*Your assignment*: Please return every line of the listing. Keep each one exact.

*** Dataset section ***

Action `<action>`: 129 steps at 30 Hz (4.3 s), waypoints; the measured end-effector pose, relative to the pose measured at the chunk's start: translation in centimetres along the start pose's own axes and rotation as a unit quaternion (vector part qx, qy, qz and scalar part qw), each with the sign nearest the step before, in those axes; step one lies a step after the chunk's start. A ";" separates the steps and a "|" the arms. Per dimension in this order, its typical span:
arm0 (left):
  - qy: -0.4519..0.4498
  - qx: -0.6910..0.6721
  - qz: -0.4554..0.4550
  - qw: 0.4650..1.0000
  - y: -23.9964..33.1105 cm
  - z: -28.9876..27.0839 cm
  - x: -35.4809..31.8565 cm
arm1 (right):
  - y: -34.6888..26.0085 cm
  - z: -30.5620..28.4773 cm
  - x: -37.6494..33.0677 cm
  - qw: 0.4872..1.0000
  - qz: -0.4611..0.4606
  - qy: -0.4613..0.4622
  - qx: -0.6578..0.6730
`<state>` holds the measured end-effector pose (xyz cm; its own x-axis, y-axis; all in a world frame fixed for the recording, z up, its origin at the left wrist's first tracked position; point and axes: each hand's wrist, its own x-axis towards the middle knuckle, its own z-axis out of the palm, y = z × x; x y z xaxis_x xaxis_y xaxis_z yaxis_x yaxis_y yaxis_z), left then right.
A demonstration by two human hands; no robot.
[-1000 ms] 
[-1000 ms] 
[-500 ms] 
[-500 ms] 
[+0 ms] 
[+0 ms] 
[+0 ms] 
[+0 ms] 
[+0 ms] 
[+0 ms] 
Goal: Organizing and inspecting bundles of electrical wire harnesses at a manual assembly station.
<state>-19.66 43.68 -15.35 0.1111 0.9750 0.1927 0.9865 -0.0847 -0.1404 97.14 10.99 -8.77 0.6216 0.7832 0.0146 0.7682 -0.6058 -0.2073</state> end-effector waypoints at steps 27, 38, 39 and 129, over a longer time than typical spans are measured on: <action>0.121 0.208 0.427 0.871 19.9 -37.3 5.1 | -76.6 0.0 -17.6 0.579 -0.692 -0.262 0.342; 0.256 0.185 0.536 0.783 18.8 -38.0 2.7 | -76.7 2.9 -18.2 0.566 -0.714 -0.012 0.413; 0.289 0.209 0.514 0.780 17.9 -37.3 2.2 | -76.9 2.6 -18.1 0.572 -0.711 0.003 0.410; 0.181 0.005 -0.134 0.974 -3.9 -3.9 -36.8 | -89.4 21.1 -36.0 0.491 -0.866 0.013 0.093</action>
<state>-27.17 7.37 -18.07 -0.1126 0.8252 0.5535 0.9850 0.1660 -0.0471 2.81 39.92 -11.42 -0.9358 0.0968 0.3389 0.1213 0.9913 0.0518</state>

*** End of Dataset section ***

*Answer*:
Action `<action>`: 129 steps at 30 Hz (4.3 s), waypoints; the measured end-effector pose, relative to the pose measured at the chunk's start: translation in centimetres along the start pose's own axes and rotation as a unit quaternion (vector part qx, qy, qz and scalar part qw), each with the sign nearest the step before, in those axes; step one lies a step after the chunk's start. A ";" separates the steps and a "|" the arms. Per dimension in this order, its typical span:
arm0 (left):
  - qy: -0.4519..0.4498
  - qx: -0.6910..0.6721
  - qz: -0.4554..0.4550
  - qw: 0.4650..1.0000
  - y: -23.9964..33.1105 cm
  - z: -28.9876..27.0839 cm
  - x: -35.4809..31.8565 cm
arm1 (right):
  - y: -34.6888..26.0085 cm
  - z: -30.5620..28.4773 cm
  - x: -37.6494..33.0677 cm
  - qw: 0.4872..1.0000
  - qz: -0.4611..0.4606
  - qy: -0.4613..0.4622
  - qx: -0.6578..0.6730
`<state>` holds the measured end-effector pose (xyz cm; its own x-axis, y-axis; all in a world frame fixed for the recording, z up, its origin at the left wrist's first tracked position; point and axes: each hand's wrist, its own x-axis towards the middle knuckle, its own z-axis out of the palm, y = z × x; x y z xaxis_x xaxis_y xaxis_z yaxis_x yaxis_y yaxis_z), left then right.
A demonstration by two human hands; no robot.
[-1000 ms] 
[-1000 ms] 
[-500 ms] 
[-500 ms] 
[+0 ms] 
[+0 ms] 
[+0 ms] 
[+0 ms] 
[+0 ms] 
[+0 ms] 
Goal: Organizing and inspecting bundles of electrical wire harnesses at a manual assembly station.
<state>-19.66 43.68 -15.35 0.1111 0.9750 0.1927 0.9865 -0.0847 -0.1404 97.14 10.99 -8.77 0.6216 0.7832 0.0146 0.7682 -0.6058 -0.2073</state> end-effector waypoints at steps 27, 38, 39 and 129, over a longer time than typical spans are measured on: <action>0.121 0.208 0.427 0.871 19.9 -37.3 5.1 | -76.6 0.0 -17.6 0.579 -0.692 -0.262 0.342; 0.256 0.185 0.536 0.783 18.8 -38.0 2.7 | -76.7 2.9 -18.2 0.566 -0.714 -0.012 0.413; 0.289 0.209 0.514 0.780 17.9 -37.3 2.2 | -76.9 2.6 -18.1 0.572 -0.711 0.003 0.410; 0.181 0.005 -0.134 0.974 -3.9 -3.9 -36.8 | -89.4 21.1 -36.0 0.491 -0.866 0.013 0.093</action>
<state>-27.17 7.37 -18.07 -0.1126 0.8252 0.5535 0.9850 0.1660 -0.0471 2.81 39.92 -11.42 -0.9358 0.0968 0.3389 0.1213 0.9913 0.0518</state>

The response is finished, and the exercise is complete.